第2セットでも第1ゲームでブレークしたムセッティは、その後もファーストサービスが入ったときに79パーセントの確率でポイントを獲得するなど挽回を許さず終盤へ。ゲームカウント5−4で迎えた第10ゲームのサービスでは2度のマッチポイントを握るなど勝利まであと一歩まで迫った。しかしここでアルカラスの強烈なフォアハンドが放たれ凌がれると、最後はムセッティのフォアハンドがアウトになりブレークバックされる。タイブレークでも6−3と追い込むが、3度のマッチポイントを決められず。勝負はファイナルセットまでもつれ込んだ。

ファイナルセットでは互いにブレークを奪うことができないままゲームカウント5−4まで推移。第10ゲームのアルカラスのサービス時にはリターンエースを放つなど先行すると、最後はアルカラスのバックハンドがアウトとなり、2時間49分の熱戦をものにした。ムセッティは優勝を決めた瞬間にコートで大の字に倒れ喜びを表した。

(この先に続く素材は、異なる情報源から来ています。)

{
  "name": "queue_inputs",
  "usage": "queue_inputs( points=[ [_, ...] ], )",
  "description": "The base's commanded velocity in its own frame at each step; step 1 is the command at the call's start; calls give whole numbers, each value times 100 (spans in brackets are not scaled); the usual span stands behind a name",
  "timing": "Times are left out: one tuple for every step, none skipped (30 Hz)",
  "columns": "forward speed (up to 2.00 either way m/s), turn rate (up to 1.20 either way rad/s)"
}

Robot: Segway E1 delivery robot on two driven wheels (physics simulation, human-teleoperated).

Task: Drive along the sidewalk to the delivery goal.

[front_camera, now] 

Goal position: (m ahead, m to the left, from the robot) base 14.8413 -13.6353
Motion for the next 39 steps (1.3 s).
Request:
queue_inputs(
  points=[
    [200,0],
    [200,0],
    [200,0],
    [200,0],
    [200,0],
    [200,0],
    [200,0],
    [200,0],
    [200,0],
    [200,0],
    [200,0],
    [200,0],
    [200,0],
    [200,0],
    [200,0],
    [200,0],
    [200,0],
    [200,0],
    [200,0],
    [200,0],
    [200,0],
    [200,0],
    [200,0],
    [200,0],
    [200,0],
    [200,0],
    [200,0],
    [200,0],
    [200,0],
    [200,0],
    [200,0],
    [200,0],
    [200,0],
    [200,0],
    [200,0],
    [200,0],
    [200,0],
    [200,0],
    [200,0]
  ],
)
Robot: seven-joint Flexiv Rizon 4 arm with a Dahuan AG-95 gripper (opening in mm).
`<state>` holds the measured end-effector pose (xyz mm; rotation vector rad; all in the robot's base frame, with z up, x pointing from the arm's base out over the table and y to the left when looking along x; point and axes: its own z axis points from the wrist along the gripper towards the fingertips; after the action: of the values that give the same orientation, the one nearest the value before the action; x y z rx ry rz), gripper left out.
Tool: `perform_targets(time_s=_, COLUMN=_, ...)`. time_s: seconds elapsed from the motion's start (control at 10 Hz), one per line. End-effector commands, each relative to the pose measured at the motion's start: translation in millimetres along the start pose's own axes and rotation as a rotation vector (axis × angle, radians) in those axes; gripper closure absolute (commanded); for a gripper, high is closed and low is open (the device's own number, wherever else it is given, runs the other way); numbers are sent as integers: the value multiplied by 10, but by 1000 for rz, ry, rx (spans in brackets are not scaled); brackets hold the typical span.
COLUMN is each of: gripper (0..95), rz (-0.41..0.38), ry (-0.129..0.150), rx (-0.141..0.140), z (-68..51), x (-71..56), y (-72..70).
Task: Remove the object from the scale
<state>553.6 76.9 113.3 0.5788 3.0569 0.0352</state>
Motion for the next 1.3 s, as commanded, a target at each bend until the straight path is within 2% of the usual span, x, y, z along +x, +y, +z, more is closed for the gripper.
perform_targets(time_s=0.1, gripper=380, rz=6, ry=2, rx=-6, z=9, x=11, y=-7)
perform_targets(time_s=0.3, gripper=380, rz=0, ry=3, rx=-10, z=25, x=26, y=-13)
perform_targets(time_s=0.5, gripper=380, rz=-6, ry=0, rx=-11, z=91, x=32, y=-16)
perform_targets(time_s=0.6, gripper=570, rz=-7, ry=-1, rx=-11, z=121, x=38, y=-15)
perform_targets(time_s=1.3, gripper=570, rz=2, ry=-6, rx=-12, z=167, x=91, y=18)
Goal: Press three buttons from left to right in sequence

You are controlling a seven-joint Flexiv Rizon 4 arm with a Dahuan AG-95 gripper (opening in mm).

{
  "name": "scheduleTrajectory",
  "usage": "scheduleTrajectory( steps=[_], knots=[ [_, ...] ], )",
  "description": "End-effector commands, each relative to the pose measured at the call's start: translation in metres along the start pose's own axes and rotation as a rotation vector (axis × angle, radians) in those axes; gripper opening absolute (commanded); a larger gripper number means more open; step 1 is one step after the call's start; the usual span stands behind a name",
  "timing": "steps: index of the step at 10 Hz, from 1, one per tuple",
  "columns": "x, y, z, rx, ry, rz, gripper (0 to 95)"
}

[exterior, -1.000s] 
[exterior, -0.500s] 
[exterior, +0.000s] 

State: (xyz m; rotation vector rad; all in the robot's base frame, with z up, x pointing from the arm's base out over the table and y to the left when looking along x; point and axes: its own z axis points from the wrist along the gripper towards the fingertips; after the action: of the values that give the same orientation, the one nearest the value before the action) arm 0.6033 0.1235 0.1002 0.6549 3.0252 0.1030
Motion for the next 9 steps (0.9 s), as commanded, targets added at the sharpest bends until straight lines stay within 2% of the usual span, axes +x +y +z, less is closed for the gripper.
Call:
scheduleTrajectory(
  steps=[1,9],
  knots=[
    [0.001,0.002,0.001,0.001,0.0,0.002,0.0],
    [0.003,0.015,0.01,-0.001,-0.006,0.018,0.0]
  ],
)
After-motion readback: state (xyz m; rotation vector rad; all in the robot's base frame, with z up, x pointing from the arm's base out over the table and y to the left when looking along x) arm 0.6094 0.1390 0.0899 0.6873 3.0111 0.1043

ムセッティは今大会まで5月の全仏オープン(フランス/パリ、レッドクレー、グランドスラム)、6月のボス・オープン(ドイツ/シュトゥットガルト、芝、ATP250)とシンチ・チャンピオンシップス(イギリス/ロンドン、芝、ATP500)、今月のウィンブルドン(イギリス/ロンドン、芝、グランドスラム)と前週のノルデア・オープン(スウェーデン/バスタッド、レッドクレー、ATP250)とATPツアーでは5大会連続の初戦敗退を喫していた。

しかし、今大会はD・ラヨビッチ(セルビア)やE・ルースブオリ(フィンランド)、A・ダビドビッチ フォキナ(スペイン)、F・セルンドロ(アルゼンチン)を下し決勝に進出。ATPツアーでは初めての決勝の舞台に進んでいた。

一方、敗れた19歳のアルカラスは今季ツアー最多の5勝目、キャリア6勝目を目指しており、5度のマッチポイントを凌ぐ粘りを見せたが、トロフィーに手は届かなかった。